Security Policy
A Security Policy enables the Oracle® Enterprise Session Border Controller to identify inbound and outbound media streams that are treated as SRTP/SRTCP. The high-priority Security Policy, p1, (shown below) allows signaling traffic from source 172.16.1.3 to destination 172.16.1.10:5060. The lower-priority Security Policy, p2, (also shown below) matches media traffic with the same source and destination, but without any specific ports.
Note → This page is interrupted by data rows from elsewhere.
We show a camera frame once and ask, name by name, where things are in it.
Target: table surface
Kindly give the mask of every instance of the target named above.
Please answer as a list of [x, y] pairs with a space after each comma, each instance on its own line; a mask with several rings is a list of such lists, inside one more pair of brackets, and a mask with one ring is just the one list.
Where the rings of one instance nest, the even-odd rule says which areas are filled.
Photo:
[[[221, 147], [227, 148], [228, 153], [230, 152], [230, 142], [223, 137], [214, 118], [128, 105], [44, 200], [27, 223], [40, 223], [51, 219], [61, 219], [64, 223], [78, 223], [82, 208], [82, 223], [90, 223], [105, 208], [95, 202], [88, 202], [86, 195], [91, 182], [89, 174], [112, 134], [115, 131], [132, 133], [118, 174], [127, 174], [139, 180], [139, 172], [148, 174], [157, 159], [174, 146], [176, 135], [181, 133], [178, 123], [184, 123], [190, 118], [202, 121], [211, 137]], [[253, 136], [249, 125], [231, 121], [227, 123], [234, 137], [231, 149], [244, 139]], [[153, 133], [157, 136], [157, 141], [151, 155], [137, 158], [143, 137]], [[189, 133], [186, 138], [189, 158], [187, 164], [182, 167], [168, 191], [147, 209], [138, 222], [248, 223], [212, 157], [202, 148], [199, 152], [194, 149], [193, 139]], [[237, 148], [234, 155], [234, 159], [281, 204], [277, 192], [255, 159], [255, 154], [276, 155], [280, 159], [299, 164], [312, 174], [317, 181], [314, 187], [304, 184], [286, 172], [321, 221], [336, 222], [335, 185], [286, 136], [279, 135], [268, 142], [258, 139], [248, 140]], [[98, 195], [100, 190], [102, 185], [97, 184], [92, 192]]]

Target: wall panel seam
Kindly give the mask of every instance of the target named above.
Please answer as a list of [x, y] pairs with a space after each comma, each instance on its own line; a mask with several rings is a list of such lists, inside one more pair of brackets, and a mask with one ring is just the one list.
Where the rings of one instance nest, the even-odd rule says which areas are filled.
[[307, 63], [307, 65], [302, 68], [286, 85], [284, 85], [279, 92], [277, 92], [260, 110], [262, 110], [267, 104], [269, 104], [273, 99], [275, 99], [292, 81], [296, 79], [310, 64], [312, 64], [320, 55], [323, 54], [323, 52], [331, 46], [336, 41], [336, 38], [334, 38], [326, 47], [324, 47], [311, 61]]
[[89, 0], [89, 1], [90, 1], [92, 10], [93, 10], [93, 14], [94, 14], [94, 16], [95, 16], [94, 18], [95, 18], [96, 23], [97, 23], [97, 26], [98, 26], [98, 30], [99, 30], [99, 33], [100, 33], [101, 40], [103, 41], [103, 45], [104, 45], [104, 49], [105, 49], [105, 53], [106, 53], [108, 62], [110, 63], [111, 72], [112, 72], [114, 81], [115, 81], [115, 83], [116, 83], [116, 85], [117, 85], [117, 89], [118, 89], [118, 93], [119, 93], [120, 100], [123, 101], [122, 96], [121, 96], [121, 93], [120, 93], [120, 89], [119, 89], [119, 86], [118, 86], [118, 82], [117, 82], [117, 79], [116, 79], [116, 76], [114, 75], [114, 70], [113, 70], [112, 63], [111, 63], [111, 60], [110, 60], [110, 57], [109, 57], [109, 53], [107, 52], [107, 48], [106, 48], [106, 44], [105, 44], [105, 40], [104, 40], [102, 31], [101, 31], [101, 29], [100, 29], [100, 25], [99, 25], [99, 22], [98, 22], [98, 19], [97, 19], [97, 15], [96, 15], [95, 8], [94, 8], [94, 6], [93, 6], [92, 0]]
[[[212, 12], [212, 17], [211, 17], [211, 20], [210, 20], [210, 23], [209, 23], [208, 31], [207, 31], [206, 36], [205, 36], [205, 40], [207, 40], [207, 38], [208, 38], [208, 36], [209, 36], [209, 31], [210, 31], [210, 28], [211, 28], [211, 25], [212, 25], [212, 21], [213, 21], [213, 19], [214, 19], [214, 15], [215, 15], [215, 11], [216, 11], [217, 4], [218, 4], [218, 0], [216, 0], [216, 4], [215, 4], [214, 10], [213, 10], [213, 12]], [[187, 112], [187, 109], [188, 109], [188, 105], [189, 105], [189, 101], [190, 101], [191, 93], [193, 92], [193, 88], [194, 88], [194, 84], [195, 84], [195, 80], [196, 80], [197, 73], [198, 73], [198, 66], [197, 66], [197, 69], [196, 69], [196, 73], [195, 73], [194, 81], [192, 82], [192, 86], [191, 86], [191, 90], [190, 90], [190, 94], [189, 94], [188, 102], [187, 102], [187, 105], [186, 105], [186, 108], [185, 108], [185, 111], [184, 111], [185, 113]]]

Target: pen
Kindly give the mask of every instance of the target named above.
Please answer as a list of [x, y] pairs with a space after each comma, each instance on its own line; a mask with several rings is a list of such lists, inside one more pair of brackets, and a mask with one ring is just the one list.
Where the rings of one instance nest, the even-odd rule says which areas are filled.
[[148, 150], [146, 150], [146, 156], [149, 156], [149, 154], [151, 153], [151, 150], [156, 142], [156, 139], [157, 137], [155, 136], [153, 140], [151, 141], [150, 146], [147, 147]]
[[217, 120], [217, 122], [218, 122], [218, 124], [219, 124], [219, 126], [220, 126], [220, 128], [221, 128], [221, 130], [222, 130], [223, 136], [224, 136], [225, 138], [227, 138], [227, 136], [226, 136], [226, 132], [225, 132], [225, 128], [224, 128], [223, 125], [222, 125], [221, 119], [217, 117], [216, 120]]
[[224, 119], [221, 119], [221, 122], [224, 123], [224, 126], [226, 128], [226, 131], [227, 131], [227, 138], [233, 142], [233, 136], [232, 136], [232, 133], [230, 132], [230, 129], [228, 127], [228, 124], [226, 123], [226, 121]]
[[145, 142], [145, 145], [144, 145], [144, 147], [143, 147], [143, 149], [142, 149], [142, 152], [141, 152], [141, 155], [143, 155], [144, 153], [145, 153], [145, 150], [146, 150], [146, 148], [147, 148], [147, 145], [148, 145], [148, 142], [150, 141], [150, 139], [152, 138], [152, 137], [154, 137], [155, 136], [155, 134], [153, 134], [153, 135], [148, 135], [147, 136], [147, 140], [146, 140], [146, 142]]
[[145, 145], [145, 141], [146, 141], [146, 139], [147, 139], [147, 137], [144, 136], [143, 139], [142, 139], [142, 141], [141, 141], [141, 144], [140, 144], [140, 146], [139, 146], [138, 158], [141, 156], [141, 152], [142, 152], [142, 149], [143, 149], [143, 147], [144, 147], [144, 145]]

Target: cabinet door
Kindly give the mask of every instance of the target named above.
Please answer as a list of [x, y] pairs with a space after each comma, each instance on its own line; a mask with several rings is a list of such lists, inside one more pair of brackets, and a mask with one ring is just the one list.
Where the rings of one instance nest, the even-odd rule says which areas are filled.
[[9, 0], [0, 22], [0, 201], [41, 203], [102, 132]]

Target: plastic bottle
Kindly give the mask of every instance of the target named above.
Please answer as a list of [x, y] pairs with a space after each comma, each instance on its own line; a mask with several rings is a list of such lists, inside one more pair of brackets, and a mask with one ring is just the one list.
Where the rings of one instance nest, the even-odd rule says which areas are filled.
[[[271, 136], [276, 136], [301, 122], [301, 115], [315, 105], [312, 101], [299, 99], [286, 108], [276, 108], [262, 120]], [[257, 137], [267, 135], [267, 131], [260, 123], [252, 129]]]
Consequently, SIP signaling traffic (from local port 5060) go through, but the media stream will be handled by appropriate SRTP SA.
security-policy
name p1
network-interface private:0
priority 0
local-ip-addr-match 172.16.1.3
remote-ip-addr-match 172.16.1.10
local-port-match 5060
remote-port-match 0
trans-protocol-match UDP
direction both
local-ip-mask 255.255.255.255
remote-ip-mask 255.255.255.255
action allow
ike-sainfo-name
outbound-sa-fine-grained-mask
local-ip-mask 255.255.255.255
remote-ip-mask 255.255.255.255
local-port-mask 0
remote-port-mask 0
trans-protocol-mask 0
valid enabled
vlan-mask 0xFFF
last-modified-by admin@console
last-modified-date 2009-11-09 15:01:55
security-policy
name p2
network-interface private:0
priority 10
local-ip-addr-match 172.16.1.3
remote-ip-addr-match 172.16.1.10
local-port-match 0
remote-port-match 0
trans-protocol-match UDP
direction both
local-ip-mask 255.255.255.255
remote-ip-mask 255.255.255.255
action ipsec
ike-sainfo-name
outbound-sa-fine-grained-mask
local-ip-mask 0.0.0.0
remote-ip-mask 255.255.255.255
local-port-mask 0
remote-port-mask 65535
trans-protocol-mask 255
valid enabled
vlan-mask 0xFFF
last-modified-by admin@console
last-modified-date 2009-11-09 15:38:19